Task details: Aside from the pictures, copy the listing exactly.

Segment Open

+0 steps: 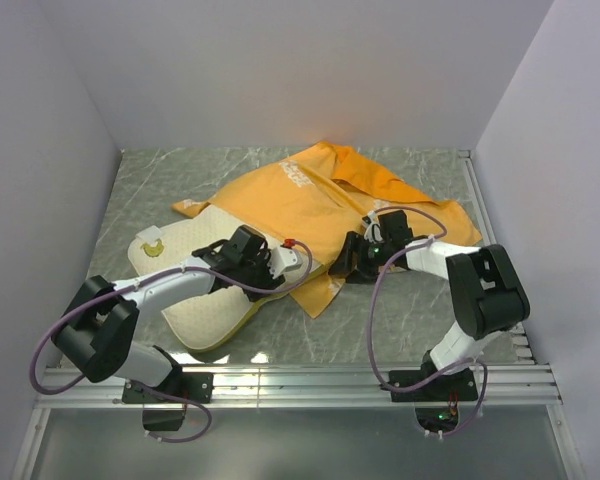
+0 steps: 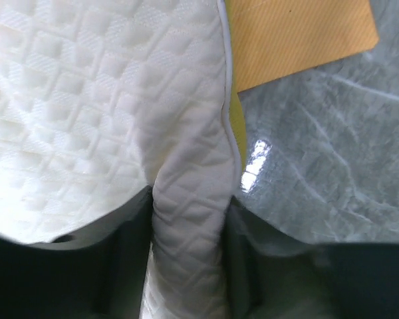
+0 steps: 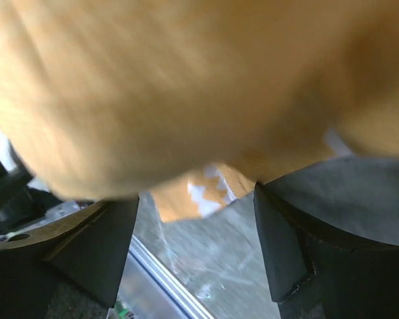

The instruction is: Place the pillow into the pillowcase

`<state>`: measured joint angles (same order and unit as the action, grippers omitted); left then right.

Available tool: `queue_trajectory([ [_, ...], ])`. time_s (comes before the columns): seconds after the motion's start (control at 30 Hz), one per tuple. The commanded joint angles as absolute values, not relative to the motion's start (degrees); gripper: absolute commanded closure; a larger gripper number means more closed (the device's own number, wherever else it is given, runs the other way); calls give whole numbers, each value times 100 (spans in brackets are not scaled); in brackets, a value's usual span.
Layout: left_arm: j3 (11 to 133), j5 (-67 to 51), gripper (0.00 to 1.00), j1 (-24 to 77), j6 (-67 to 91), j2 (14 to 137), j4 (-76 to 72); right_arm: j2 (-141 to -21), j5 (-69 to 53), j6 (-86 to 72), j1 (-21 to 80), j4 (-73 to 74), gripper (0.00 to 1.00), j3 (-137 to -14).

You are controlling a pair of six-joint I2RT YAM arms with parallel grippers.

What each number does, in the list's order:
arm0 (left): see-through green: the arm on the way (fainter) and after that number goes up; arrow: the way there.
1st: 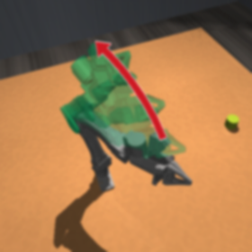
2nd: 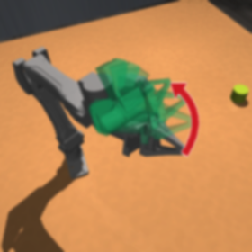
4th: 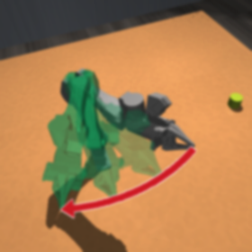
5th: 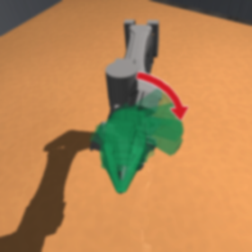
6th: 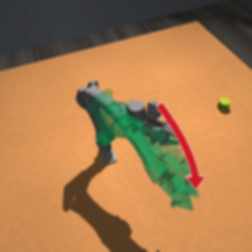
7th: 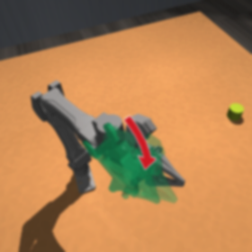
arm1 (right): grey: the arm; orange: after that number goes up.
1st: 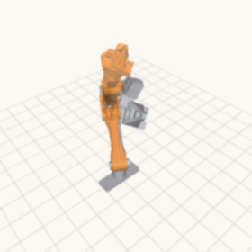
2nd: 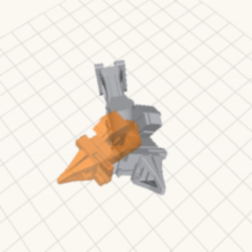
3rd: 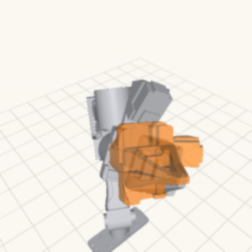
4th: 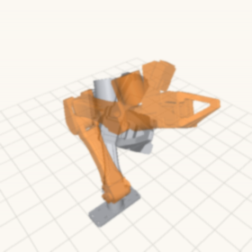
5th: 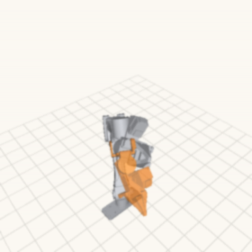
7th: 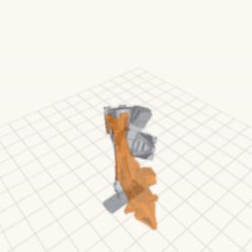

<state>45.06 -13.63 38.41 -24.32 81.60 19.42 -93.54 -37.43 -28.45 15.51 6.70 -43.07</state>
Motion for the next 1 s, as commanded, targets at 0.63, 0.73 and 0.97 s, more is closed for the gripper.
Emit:
queue_trajectory([
  [0.63,5880,-3437,100,2443,-44,8297,1354,-8640,-4694,-2153,2557,1397,100,-5001],
  [0.73,5793,-3349,100,2443,727,8095,837,-8622,-4728,-2109,2900,1503,100,-5255],
  [0.97,5695,-2928,100,2443,1748,8174,-156,-8561,-5290,-2478,3725,1275,100,-6204],
])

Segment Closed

Solution for this problem:
+0 steps: 
+0 steps: 
+0 steps: 

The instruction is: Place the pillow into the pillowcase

`<state>`: measured joint angles (same order and unit as the action, grippers omitted); left then right.

Available tool: `queue_trajectory([ [_, ...], ])`. time_s (comes before the columns): seconds after the motion's start (control at 30 Hz), one per tuple. The commanded joint angles as absolute values, not relative to the motion's start (degrees); gripper: absolute commanded closure; a larger gripper number means more closed (the device's own number, wherever else it is given, runs the other way); calls give whole numbers, each value times 100 (spans in brackets are not scaled); in brackets, a value's usual span.
Layout: left_arm: j3 (11 to 133), j5 (-67 to 51), gripper (0.00 to 1.00), j1 (-24 to 77), j6 (-67 to 91), j2 (14 to 137), j4 (-76 to 72); right_arm: j2 (-141 to -21), j5 (-69 to 53), j6 (-86 to 72), j1 (-21 to 80), j4 (-73 to 74), gripper (0.00 to 1.00), j3 (-137 to -14).

You are controlling a pair of six-joint I2RT YAM arms with parallel grippers.

What each number does, in the list's order:
arm0 (left): see-through green: the arm on the way (fainter) and after that number goes up; arrow: the way there.
1st: 
2nd: 
4th: 
5th: 
6th: 
7th: 
arm1 (right): grey: the arm; orange: after that number goes up.
1st: 
2nd: 
3rd: 
4th: 
5th: 
7th: 

<state>45.06 -13.63 38.41 -24.32 81.60 19.42 -93.54 -37.43 -28.45 15.51 6.70 -43.07</state>
Motion for the next 1 s, as commanded, targets at 0.63, 0.73 and 0.97 s, more is closed for the gripper.
Emit:
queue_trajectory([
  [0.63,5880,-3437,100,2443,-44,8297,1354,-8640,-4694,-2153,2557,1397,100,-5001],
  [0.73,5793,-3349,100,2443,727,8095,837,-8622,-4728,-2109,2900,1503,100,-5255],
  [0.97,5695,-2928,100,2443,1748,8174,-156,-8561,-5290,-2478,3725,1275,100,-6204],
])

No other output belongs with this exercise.